Perhaps more notable than the green roof at Gray’s Landing is what lies beneath it: the project will provide sustainable and affordable housing for the city’s low-income population. The six-story building is the first affordable housing completed in the redeveloping neighborhood and includes 56 studio apartments, 123 one-bedroom units, and 30 two-bedroom units, along with 12,000 square feet of office space (occupied by REACH) and 5,000 square feet of commercial space. The residential units are available to households earning up to 60 percent of area median income, with 42 of the units set aside for low-income, formerly homeless veterans. REACH coordinated with Home Forward (formerly the Housing Authority of Portland) and the U.S. Department of Veterans Affairs (VA) Regional Office in Portland to ensure that some of the area’s most vulnerable residents received housing, and VA staff provides direct case management services to residents onsite.

The South Waterfront location provides residents with a variety of transportation options. An aerial tram connects the neighborhood with Oregon Health and Science University to the east, and the city’s streetcar line, which ends near the project site, provides access to many of the city’s neighborhoods. According to Sahli, an agreement between REACH and the streetcar operator, Tri-County Metropolitan Transportation District of Oregon (TriMet), provides residents with steeply discounted transit fares in exchange for a break room at Gray’s Landing for TriMet employees. Along with transit access, the project is well served by pedestrian and cycling paths, and Gray’s Landing provides secure bicycle parking for residents.

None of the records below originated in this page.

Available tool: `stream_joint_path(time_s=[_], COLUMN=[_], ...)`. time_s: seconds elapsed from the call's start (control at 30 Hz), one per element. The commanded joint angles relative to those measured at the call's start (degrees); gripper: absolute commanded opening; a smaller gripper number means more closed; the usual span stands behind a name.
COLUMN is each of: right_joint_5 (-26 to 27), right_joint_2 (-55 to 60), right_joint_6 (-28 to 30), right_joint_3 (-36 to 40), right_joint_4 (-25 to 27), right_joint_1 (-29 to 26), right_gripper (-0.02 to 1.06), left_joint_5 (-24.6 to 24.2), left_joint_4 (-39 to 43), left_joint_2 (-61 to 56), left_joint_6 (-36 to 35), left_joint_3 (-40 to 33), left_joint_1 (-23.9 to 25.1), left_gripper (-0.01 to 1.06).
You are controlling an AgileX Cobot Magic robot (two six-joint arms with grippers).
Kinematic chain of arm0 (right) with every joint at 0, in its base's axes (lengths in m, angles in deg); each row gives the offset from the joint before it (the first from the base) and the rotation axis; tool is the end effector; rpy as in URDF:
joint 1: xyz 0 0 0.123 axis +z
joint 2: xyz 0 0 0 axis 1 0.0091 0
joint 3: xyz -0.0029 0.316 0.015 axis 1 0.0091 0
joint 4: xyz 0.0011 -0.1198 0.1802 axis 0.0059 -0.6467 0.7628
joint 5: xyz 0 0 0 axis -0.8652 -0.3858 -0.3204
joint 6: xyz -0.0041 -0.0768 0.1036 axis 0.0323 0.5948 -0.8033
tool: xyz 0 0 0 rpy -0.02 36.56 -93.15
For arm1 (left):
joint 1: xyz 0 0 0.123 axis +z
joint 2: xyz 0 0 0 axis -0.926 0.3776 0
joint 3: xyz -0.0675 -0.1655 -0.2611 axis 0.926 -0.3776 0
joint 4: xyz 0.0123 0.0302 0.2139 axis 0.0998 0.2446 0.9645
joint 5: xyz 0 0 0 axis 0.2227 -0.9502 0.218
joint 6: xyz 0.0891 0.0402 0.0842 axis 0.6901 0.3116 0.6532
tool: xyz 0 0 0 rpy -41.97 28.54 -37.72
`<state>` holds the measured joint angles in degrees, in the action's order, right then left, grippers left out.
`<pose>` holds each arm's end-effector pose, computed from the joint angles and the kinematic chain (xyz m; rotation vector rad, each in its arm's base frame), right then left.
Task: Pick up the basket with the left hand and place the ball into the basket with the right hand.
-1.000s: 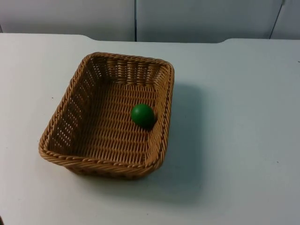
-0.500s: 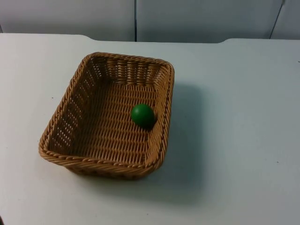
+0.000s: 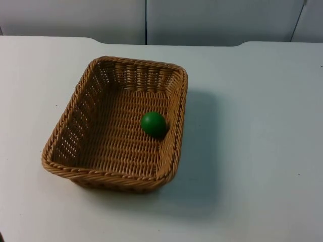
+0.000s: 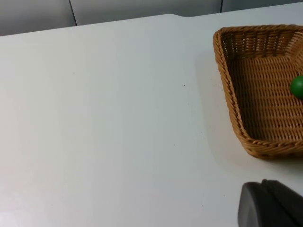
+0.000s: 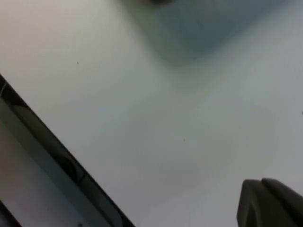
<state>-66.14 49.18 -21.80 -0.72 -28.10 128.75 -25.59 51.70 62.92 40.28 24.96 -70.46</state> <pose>0.0619 0.0547 0.2894 -1.1096 2.3980 0.2068 -0.0432 -0.0059 0.2513 0.1657 2.0522 -0.0435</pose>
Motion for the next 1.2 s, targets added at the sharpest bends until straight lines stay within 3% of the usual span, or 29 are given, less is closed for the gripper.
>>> stream_joint_path(time_s=[0.0,0.2,0.47,0.53,0.77,0.87,0.9,1.03,1.07,1.17], right_joint_5=[0.81,1.36,-0.14,-0.14,-0.11,0.42,0.42,0.42,0.42,0.42], right_joint_2=[-5.23,-20.17,-34.58,-40.22,-44.88,-44.88,-44.88,-44.88,-44.88,-44.88], right_joint_6=[-0.36,-2.26,-5.45,-9.81,-9.99,-9.99,-9.99,-9.89,-9.89,-9.89], right_joint_3=[4.42,10.30,11.82,11.82,11.82,11.59,11.59,11.59,11.59,11.59], right_joint_4=[-0.33,-0.23,-0.23,1.05,1.65,2.42,2.42,3.25,3.25,3.25], right_joint_1=[0.07,0.07,0.07,0.07,-0.24,-7.29,-7.29,-19.35,-19.35,-27.13], right_gripper=[0.00,0.00,0.00,0.00,0.00,0.00,0.00,0.00,0.00,0.00], left_joint_5=[0.04,0.04,0.04,0.04,0.04,0.14,0.14,0.14,0.14,0.14], left_joint_4=[-0.47,-0.47,-0.47,-0.47,-0.47,-0.33,-0.33,-0.22,-0.22,-0.22], left_joint_2=[-0.30,-0.30,-0.30,-0.30,-0.30,-0.30,-0.30,-0.30,-0.30,-0.30], left_joint_6=[-0.29,-0.29,-0.29,-0.29,-0.29,-0.29,-0.29,-0.29,-0.29,-0.29], left_joint_3=[-0.10,-0.10,-0.10,-0.10,-0.10,-0.10,-0.10,-0.10,-0.10,-0.10], left_joint_1=[0.19,0.19,0.19,0.19,0.19,0.19,0.19,0.19,0.19,0.19], left_gripper=[0.00,0.00,0.00,0.00,0.00,0.00,0.00,0.00,0.00,0.00])
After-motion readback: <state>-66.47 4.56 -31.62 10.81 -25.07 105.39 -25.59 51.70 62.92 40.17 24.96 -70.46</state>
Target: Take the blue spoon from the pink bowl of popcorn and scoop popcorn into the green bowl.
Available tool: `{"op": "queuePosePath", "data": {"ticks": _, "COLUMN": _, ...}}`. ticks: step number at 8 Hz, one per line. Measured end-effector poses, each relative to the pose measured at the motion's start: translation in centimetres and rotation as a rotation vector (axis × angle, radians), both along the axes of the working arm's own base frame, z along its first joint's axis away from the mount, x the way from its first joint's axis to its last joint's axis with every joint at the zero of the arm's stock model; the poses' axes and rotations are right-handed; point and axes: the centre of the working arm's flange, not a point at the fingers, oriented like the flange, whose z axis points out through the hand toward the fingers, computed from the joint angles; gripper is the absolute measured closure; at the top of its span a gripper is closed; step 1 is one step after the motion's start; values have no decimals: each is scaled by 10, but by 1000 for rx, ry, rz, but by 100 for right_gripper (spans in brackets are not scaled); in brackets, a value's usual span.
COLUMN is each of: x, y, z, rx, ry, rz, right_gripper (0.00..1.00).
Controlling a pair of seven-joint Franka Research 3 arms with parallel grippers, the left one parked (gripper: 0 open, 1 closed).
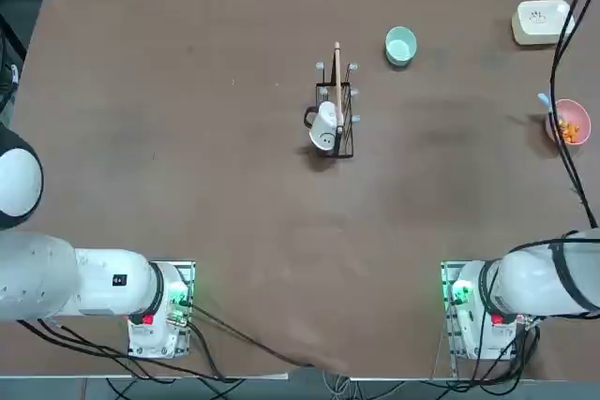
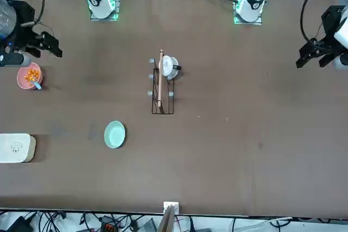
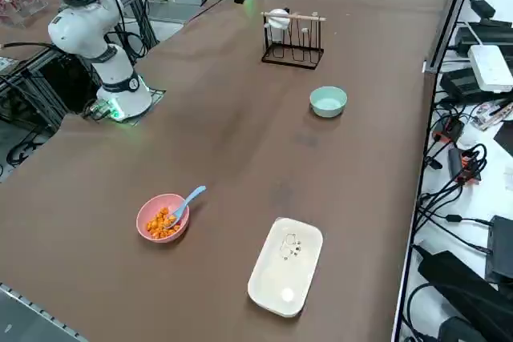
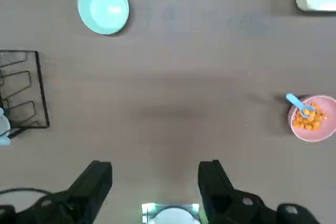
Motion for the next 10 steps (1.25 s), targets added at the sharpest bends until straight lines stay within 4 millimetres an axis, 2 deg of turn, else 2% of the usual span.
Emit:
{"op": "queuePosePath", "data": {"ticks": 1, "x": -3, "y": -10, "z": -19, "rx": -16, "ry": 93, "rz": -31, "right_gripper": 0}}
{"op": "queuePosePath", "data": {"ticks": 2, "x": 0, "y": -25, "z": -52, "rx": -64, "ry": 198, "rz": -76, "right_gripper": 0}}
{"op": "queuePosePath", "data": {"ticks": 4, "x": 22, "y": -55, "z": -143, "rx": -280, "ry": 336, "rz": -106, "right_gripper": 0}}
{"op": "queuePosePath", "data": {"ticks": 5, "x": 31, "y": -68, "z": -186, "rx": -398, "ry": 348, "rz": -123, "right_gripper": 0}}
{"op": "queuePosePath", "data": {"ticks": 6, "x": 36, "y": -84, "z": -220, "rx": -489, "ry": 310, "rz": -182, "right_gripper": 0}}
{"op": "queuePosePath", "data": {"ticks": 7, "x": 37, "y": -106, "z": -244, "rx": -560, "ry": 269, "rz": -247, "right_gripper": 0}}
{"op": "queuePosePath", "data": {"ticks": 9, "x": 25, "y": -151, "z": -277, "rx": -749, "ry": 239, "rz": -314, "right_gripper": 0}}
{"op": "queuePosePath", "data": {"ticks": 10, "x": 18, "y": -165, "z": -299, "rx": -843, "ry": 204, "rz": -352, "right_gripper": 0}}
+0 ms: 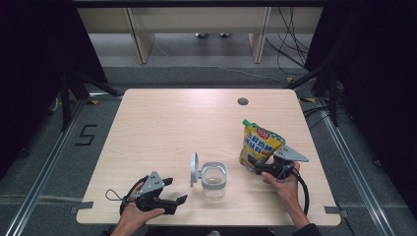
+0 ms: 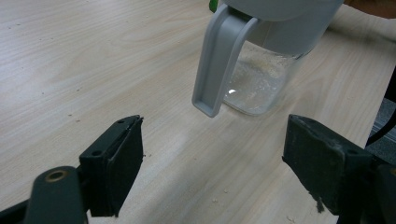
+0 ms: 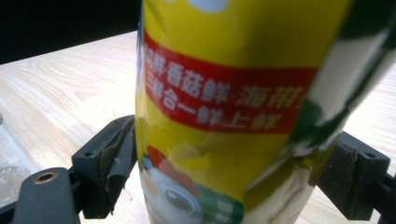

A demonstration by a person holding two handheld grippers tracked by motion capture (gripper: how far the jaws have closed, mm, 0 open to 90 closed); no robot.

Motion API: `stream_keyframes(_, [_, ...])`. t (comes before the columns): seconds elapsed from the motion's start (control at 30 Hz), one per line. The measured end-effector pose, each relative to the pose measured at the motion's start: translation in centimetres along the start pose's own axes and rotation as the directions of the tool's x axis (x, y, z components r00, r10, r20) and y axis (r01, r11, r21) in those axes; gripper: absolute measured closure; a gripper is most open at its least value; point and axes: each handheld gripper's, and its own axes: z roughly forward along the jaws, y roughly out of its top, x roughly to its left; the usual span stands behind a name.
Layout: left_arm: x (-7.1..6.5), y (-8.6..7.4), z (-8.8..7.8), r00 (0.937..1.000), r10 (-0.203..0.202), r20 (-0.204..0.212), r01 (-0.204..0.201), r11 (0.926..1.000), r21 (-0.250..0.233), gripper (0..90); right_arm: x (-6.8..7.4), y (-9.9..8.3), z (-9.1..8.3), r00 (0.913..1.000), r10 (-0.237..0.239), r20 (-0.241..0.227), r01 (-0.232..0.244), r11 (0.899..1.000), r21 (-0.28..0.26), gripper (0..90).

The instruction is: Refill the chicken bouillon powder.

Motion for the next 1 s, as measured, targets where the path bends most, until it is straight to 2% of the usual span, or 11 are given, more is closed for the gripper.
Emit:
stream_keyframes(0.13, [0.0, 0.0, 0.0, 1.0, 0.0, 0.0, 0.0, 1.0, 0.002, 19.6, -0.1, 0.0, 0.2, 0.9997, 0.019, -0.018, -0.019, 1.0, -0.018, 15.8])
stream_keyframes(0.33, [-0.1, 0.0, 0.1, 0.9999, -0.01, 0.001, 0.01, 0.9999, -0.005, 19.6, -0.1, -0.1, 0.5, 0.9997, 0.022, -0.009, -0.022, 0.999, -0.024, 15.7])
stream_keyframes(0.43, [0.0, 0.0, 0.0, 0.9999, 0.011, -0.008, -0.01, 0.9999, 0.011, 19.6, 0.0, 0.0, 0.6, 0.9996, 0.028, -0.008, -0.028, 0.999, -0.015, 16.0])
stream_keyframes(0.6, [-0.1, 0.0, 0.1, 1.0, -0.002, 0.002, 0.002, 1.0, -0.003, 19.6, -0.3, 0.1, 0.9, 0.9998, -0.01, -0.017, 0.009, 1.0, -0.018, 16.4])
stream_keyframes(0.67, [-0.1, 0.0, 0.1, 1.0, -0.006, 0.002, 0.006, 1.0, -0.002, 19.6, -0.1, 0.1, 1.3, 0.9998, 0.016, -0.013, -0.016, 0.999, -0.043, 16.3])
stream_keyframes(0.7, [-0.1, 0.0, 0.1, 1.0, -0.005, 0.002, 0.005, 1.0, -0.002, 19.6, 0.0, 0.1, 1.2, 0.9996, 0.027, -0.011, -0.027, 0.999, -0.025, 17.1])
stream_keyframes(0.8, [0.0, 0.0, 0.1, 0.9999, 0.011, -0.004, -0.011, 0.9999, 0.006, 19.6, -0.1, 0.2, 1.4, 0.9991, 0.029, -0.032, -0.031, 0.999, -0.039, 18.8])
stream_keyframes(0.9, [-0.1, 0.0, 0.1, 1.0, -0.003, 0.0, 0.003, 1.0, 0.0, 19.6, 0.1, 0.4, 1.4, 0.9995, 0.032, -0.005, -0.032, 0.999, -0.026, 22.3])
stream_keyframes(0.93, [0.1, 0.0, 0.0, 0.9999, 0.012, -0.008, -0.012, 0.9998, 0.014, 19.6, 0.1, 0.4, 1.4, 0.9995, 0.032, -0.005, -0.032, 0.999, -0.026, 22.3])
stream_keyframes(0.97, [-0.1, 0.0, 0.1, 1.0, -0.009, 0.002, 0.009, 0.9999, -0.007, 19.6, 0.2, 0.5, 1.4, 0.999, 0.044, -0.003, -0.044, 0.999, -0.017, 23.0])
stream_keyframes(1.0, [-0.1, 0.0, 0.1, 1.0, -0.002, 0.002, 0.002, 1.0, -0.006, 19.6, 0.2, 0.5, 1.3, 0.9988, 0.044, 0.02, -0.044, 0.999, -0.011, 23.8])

Financing for the $50 million project came from a combination of local, state, and federal sources. The Portland Housing Bureau contributed a $23.5 million loan through the city’s tax increment financing program, $11.5 million in 4-percent tax credit equity, $8.5 million in permanent bond financing, and a $370,000 economic development initiative grant from HUD. The additional costs associated with the green roof were partially financed through the Ecoroof Incentive program of Portland’s Bureau of Environmental Services. The program provided the project with $5 per square foot of vegetated roofing, a grant totaling $145,000. Gray’s Landing would not have been possible without close coordination among REACH, the Portland Housing Bureau, Home Forward, Oregon Housing and Community Services, and HUD.

Gray’s Landing is part of a large redevelopment strategy for South Waterfront that promotes watershed protection and green building practices at the neighborhood scale. As the first affordable housing development completed in the South Waterfront, the project provides low-income households and formerly homeless veterans with housing opportunities while also promoting sustainable neighborhood development through the building’s dynamic green rooftop.

Published Date: July 1, 2013

The contents of this article are the views of the author(s) and do not necessarily reflect the views or policies of the U.S. Department of Housing and Urban Development or the U.S. Government.